◆ PROBLEM DESCRIPTION ◆
Your answer should be the number of lines in the listing that hold the string "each", with no other words.

(DATA SHOWN begins)

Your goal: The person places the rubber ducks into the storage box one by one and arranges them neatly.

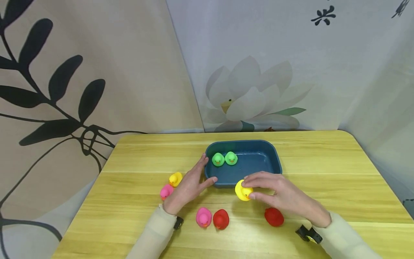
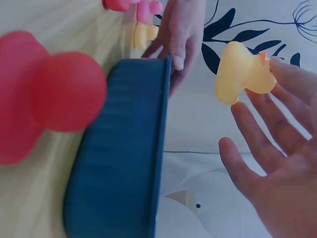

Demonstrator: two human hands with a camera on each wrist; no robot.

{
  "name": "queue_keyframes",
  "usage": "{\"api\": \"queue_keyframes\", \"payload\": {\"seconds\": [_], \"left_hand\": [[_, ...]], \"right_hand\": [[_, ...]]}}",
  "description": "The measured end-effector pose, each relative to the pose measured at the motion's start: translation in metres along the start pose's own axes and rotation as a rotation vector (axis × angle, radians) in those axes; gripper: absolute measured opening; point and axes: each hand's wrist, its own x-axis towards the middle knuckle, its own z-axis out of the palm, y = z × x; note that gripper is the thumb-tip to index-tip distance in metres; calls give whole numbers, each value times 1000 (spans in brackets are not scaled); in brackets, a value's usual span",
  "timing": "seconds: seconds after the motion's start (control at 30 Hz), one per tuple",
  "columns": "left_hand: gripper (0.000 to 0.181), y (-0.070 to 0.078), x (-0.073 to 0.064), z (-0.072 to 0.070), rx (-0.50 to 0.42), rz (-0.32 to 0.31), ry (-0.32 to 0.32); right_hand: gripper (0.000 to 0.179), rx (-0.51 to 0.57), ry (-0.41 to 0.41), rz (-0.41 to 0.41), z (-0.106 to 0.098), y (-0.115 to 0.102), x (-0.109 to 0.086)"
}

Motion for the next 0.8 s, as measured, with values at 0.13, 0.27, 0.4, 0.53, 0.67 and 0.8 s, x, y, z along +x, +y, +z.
{"api": "queue_keyframes", "payload": {"seconds": [0.13,0.27,0.4,0.53,0.67,0.8], "left_hand": [[88,0,0,-1,-5,4,-2],[88,-1,-1,-1,-12,4,-5],[88,-2,0,0,-17,3,1],[88,-2,0,0,-22,5,8],[88,-2,0,0,-19,7,6],[89,-1,1,0,-11,-1,-1]], "right_hand": [[35,-14,22,3,-5,2,7],[36,-34,51,-3,-10,6,14],[35,-47,65,8,-13,10,20],[31,-51,58,59,-16,15,25],[28,-53,47,138,-19,20,30],[27,-50,33,207,-22,26,35]]}}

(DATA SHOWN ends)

◆ ANSWER TO THE PROBLEM ◆
2